If everything works as intended, you may update conf/containers.config to the new tool version.

Then either create a PR to merge the new branch into master or, if you have write permissions for this repository or working on your fork of it, checkout master and merge.

git checkout master
git merge docker/${tool}/${version}

Report

TODO: add information on

• how to edit the report template
• how the final report gets generated

If report template is sufficiently generic we will be able to easily render to html and PDF, otherwise we should settle for HTML(?).

Rendering of the report constitutes the final step of the pipeline and relies on a container defined in dockerfiles/renderer.Dockerfile for rendering environment.

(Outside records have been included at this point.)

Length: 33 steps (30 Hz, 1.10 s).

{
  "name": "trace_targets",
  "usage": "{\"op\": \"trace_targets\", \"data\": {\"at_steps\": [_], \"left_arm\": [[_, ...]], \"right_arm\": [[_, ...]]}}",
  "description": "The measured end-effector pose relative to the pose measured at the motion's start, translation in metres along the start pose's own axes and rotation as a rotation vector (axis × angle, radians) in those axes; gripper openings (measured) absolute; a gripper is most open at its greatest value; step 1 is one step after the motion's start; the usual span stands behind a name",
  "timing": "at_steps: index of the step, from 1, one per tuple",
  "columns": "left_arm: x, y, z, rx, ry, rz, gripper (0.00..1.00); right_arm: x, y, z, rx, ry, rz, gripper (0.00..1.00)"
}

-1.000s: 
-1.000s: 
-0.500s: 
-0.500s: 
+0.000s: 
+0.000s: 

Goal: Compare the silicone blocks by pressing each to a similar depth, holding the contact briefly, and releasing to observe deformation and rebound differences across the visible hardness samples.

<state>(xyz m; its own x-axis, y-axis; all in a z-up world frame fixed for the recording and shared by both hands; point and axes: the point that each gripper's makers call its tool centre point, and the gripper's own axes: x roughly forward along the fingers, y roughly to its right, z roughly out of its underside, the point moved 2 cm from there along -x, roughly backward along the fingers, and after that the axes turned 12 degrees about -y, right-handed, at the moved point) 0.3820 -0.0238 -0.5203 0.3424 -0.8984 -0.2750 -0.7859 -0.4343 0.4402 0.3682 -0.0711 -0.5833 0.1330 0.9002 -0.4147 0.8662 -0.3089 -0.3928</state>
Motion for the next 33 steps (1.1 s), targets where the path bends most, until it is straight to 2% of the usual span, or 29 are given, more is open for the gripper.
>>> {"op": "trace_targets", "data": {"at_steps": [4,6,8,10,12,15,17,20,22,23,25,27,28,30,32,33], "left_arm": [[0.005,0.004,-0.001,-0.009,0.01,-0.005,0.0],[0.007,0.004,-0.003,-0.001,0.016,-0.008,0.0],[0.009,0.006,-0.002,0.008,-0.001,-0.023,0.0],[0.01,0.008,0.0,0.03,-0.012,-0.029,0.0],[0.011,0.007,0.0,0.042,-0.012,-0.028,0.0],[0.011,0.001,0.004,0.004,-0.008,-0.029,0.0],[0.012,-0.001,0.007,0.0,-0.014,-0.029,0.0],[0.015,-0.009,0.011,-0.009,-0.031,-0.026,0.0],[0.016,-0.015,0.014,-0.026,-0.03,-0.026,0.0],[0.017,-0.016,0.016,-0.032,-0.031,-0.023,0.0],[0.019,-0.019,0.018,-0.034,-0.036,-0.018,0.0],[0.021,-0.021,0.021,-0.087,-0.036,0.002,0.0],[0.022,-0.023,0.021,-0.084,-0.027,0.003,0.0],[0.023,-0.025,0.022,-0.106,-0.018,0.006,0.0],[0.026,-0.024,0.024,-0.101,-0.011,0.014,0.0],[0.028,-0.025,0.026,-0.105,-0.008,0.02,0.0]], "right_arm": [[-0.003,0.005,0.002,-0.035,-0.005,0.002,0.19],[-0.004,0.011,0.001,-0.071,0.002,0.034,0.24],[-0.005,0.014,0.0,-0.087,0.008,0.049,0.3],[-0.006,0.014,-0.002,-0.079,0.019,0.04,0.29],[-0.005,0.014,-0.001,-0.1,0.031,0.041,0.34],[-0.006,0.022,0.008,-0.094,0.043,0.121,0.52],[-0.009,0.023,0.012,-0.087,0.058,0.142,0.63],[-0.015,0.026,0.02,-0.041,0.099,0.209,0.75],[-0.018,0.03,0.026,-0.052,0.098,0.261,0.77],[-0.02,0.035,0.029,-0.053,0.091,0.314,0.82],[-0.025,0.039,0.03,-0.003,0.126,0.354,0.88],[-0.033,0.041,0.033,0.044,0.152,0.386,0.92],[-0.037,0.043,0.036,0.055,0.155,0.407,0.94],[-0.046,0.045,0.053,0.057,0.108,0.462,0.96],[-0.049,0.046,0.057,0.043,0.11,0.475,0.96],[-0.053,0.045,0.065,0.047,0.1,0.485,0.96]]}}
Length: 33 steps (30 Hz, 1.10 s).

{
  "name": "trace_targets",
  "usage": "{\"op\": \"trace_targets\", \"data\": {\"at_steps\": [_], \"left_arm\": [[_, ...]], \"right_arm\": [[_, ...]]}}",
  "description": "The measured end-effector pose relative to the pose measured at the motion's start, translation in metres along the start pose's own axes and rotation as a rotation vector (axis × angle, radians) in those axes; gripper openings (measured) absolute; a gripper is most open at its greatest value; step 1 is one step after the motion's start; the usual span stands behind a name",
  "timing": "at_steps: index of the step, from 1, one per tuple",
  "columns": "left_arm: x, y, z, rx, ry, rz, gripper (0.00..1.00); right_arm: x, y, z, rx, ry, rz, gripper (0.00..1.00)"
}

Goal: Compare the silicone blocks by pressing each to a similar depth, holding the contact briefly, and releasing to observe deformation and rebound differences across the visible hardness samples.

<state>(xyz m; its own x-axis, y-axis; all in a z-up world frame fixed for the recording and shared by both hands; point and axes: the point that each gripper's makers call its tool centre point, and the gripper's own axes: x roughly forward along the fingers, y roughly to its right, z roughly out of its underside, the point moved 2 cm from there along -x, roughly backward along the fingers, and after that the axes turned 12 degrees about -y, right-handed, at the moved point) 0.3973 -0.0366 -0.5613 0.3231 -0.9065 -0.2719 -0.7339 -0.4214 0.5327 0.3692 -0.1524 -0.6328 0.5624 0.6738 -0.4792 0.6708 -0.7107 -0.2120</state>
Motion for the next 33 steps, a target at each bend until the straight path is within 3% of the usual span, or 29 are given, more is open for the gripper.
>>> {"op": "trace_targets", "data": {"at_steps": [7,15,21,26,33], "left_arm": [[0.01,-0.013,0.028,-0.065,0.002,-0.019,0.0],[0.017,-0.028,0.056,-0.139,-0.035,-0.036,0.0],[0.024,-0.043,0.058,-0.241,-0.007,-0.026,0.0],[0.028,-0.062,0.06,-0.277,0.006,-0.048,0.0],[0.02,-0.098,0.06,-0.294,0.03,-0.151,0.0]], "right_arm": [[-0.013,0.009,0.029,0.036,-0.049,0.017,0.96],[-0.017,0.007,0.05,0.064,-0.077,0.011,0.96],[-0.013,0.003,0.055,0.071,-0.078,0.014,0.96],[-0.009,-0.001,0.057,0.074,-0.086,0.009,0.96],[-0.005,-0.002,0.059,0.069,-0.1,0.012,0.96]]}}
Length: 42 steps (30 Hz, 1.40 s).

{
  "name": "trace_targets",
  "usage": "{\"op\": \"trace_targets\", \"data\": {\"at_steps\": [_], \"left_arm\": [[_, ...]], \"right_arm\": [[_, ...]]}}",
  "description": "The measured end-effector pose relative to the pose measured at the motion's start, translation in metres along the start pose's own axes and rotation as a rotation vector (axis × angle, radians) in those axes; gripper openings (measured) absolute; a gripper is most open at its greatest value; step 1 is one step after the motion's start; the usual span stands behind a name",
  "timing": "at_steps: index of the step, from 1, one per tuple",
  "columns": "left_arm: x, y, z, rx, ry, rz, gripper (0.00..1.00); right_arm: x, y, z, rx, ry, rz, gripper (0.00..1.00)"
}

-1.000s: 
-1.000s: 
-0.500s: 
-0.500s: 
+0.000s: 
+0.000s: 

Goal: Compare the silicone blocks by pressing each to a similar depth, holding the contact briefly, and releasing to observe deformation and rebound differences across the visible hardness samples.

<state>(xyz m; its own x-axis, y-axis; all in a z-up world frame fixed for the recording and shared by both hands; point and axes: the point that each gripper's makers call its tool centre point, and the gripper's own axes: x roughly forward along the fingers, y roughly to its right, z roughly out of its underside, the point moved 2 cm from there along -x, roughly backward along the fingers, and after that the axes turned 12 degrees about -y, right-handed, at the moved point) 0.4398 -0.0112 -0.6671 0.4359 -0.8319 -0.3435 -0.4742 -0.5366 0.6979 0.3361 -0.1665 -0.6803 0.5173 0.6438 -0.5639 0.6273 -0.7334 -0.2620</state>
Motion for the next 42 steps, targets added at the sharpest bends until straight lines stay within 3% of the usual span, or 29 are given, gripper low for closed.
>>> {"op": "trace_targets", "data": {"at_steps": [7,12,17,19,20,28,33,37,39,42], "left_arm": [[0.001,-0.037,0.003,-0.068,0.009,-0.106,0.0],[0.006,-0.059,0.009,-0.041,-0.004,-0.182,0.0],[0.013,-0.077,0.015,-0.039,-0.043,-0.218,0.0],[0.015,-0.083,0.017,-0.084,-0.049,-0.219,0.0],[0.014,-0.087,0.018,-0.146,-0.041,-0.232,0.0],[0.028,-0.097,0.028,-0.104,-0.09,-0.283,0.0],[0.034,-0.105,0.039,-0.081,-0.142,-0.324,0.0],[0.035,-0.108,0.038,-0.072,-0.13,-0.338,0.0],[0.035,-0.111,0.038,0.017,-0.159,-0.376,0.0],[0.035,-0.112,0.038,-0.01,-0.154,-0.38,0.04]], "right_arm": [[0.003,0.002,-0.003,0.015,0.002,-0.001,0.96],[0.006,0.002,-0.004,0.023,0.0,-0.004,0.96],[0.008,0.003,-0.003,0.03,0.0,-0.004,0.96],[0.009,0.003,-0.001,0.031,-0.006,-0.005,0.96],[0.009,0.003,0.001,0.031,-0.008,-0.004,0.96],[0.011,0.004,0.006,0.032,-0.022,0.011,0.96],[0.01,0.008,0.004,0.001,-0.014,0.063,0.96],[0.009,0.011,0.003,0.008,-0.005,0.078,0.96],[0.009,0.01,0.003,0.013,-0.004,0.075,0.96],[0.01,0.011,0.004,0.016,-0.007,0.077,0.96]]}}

Rendering outside the pipeline

There are several ways for rendering of the report outside the pipeline, with docker being the preferred option.

Using docker

Put all requited files in one place

mkdir -p localrender
cp report/report.Rmd  localrender/
cp results/* localrender/
cp flowinfo/*.{json,tsv} localrender/

Docker run rendering

docker run \
  --rm \
  --user $(id -u):$(id -g) \
  --volume $(pwd)/localrender:/render \
  --volume $(pwd)/bin:/binr \
  --workdir /render \
  rsuchecki/renderer:0.4.1_81ab6b5d71509d48e3a37b5eafb4bca5b117b5fc /binr/render.R

Rendered report should be available under ./localrender

Using singularity

Put all requited files in one place

mkdir -p localrender \
 && cp report/report.Rmd  localrender/ \
 && cp results/* localrender/ \
 && cp flowinfo/*.{json,tsv} localrender/

Singularity run rendering

singularity exec \
  --bind $(pwd)/bin:/binr \
  --pwd $(pwd)/localrender \
  docker://rsuchecki/renderer:0.4.1_81ab6b5d71509d48e3a37b5eafb4bca5b117b5fc /binr/render.R

Rendered report should be available under ./localrender

Natively

If you'd like to render the report without docker/singularity, you will need the following:

• R e.g. on ubuntu sudo apt apt install r-base-core
• pandoc e.g. on ubuntu sudo apt install pandoc pandoc-citeproc
• LaTeX e.g. on ubuntu sudo apt install texlive texlive-latex-extra
• R packages:
  • rmarkdown
  • rticles
  • bookdown
  • tidyverse
  • jsonlite
  • kableExtra

Then:

mkdir -p localrender \
 && cp report/report.Rmd  localrender/ \
 && cp results/* localrender/ \
 && cp flowinfo/*.{json,tsv} localrender/

cd localrender && ../bin/render.R

Manuscript

Manuscript source is under manuscript/ sub directory on manuscript branch which should not be merged into master. Application note is drafted in RMarkdown in manuscript/repset.Rmd file. RMarkdown is well integrated in RStudio, but can be written/edited in a text editor of your choice.

Rendering

The manuscript will be rendered the pipeline is executed while manuscript branch is checked out, either

• locally or
• by specifying -revision manuscript at run-time

Appropriate revision of the master branch should first be mnerged into the manuscript branch.

The manuscript can be rendered outside the pipeline in a fashion analogous to how this can be done for the report, just replace any use of report by manuscript.

Bibliography

Among the alternatives available we opted for BibTeX, see writing/references.bib.